Occasionally you actually spew something of value and are worth more than just a guy to buy the beer.....

/Paul


----------



## Bubba

Yeah well, you know what they say about blind hawgs and acorns. 

Monkeys and typewriters regards

Bubba


----------



## ErinsEdge

My favorite book for the average hunter or beginning basics book for almost everyone is Cherylon Loveland's book _Retriever Puppy Training, the Right Start for Hunting_ which is finally back in print. I beg the Water Dog loyalists to buy it because it gives a sequence and not a schedule which can and does discourage and ruin puppies with a novice trainer that doesn't know any better and is trying to steady a dog at 12 weeks. I also don't like the Dobbs' book "Tritronics Retriever Training" the first edition which uses that constant nicking approach which I also think has ruined puppies with someone that follows the book to a T.


----------



## fred

I have recently acquired Building a Retriever, by Carol Cassity. I am a very amatuer trainer, and this book has helped elevate me and my dog to a higher level. 
Damon


----------



## Illinois Bob

I have to defend Wolters here.I agree that it is very outdated and there is so much better to read out there now but it is the book that alot started with and got them searching for more.It was really the best available that I knew of when I had my first Lab in the mid-eighties.I gave mine away to a kid in Iowa.When we were out there hunting there. He loved hunting with my dog.He never hunted over a dog before.I sent him mine when he said he wanted to train his dog.When I got my current dog it was replaced with a new one.This time reading it I tossed it aside for more up to date books or videos.Wolters other book on the history of labradors is a classic in my opinion.The new stuff is so much better though.I like Mike Lardys' videos and articles,Retrievers from the Inside Out by Butch Goodwin,The Tri-Tronix Retriever Training Book and read what ever else I can find(magazines,other books,RTF,etc...) and nothing beats training with others that have been at it for awhile whe you can.The old books too are very interesting if you can find them.The one by Charles Morgan is great reading.


----------



## 2tall

Never did hear back from Lonnie regarding the Tarrant/Spencer connection. He's such a tease.

I am somewhat surprised, after all these years, that Tarrant is still as controversial as ever. I understand that way back when, he had his differences with the hunt test groups there were definitely "sides" chosen. But he has been dead for years now, and none of the politics take away the fact that he was a very talented writer and someone who truly loved dogs. His book, Hey Pup Fetch it Up was the very first retriever book I ever picked up. I still find some of his common sense approach about puppies useful as well as entertaining. Remember the e collars he opposed so vehemently were far different tools than they are today. 
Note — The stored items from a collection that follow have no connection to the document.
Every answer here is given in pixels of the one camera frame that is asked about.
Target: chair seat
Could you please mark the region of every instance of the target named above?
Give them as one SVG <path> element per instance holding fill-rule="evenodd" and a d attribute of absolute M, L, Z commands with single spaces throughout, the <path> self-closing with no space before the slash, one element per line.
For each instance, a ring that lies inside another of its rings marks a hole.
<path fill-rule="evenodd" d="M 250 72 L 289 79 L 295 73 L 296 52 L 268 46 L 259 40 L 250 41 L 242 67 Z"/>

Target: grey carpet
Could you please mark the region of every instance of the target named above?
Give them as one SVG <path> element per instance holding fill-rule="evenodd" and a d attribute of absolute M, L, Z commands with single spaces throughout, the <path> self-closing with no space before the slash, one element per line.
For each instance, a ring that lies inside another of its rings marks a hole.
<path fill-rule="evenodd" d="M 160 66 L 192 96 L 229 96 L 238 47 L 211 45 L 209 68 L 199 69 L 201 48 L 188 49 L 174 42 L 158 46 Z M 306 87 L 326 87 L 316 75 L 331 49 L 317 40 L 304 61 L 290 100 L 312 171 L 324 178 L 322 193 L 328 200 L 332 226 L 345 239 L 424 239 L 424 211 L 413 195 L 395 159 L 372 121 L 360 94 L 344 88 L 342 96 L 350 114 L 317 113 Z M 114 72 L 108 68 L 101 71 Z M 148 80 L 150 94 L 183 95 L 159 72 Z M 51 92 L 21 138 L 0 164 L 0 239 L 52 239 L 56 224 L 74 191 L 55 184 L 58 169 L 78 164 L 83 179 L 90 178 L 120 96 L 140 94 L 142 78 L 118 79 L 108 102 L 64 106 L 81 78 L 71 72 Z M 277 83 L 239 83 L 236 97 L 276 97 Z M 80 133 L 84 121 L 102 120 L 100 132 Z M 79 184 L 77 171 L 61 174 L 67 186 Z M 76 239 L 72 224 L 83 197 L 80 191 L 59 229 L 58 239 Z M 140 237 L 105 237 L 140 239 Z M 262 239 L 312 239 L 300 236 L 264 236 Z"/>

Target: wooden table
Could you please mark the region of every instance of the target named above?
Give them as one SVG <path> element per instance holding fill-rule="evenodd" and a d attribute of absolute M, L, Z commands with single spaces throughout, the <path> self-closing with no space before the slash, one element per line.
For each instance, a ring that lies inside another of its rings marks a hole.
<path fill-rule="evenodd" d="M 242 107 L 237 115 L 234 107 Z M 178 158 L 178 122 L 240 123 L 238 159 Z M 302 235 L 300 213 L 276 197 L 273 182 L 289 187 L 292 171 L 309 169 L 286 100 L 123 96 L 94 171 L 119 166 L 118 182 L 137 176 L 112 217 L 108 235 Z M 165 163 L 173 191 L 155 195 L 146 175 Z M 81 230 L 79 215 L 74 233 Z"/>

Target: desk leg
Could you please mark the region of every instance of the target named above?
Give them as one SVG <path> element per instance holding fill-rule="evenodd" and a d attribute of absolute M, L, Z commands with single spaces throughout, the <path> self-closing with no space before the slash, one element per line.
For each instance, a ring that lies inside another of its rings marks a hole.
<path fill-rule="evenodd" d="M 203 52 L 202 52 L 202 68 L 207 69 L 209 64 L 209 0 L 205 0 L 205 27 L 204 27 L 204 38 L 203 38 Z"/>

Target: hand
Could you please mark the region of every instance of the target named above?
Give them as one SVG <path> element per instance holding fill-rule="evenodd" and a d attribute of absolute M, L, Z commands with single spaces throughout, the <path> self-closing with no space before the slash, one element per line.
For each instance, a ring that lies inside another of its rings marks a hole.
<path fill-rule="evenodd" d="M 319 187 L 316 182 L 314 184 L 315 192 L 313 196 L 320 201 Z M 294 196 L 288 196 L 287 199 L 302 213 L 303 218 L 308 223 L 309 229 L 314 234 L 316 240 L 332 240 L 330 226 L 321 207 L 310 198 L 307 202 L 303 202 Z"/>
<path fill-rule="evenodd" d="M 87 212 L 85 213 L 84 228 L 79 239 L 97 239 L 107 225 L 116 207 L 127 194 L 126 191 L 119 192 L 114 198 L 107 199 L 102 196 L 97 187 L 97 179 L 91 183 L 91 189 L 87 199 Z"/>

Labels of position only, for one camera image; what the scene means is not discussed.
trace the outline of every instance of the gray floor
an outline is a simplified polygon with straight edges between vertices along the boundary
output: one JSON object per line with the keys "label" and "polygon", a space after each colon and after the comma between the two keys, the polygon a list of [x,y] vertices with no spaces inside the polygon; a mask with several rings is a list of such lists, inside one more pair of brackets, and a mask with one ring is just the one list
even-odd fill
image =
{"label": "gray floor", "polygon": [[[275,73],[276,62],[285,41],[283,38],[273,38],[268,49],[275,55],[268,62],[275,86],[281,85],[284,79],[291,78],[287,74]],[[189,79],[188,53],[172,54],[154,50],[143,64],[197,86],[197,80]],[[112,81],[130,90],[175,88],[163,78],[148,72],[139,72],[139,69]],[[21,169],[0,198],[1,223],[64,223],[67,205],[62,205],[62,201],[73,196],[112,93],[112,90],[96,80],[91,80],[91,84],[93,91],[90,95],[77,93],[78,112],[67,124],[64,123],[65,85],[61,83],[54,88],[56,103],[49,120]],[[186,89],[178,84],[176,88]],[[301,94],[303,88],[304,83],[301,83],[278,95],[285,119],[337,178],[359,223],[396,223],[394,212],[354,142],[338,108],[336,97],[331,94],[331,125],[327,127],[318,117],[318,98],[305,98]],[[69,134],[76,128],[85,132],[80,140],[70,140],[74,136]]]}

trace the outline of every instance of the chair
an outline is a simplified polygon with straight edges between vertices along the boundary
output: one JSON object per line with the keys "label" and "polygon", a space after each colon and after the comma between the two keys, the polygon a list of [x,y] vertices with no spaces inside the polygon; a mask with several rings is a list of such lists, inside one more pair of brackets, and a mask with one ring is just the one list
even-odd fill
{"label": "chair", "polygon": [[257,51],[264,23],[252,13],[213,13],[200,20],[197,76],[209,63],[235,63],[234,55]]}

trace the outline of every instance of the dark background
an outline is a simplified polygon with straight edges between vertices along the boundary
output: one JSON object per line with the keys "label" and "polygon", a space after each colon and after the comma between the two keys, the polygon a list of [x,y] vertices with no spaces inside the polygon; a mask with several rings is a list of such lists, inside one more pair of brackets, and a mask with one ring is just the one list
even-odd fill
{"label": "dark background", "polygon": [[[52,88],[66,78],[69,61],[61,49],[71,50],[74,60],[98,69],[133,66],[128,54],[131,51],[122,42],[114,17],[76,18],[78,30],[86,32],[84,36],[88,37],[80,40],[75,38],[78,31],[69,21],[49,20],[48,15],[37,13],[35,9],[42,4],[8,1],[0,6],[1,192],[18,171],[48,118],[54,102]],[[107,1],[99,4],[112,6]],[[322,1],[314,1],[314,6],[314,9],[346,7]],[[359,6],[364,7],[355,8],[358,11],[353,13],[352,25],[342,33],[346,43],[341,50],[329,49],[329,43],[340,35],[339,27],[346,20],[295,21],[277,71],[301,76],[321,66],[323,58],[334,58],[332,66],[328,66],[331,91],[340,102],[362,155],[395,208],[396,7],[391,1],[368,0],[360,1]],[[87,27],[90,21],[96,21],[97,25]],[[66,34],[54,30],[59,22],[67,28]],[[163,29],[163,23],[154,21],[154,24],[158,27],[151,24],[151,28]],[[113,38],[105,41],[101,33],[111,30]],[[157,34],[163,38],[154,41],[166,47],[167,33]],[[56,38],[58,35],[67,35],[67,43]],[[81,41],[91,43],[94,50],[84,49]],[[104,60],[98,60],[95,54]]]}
Anyway, he doesn't need me to defend him, I am just curious why all the hard feelings today?


----------



## Patrick Johndrow

2tall said:


> Never did hear back from Lonnie regarding the Tarrant/Spencer connection. He's such a tease.



Maybe he is charging his bark collars...sorry Lonnie I couldn't help my self..happy Easter all


----------



## Rick_C

txgsp said:


> Who needs a book. Pick up the phone and call some trainers. We all talk all the time. Somebody I talk to daily about training has walked in my shoes already. Please do not misunderstand me. I love to read. At the same time if i spent all my time reading I would spend no time training. I have 3 key people who have trained more and better dogs than I could hope to. They are but a phone call away. Follow that up with a thank you card and something nice and you are set. These people have actual experience in dealing with whatever is going on. And the one thing no book I have seen talks about is it is never the dogs fault. If my dog is weak at something it is MY fault not the dog. So join a club, make some friends, and get alot more minutes on your cell phone plan.
> 
> P.S. if you want to talk dog training PM me and I will give you my number.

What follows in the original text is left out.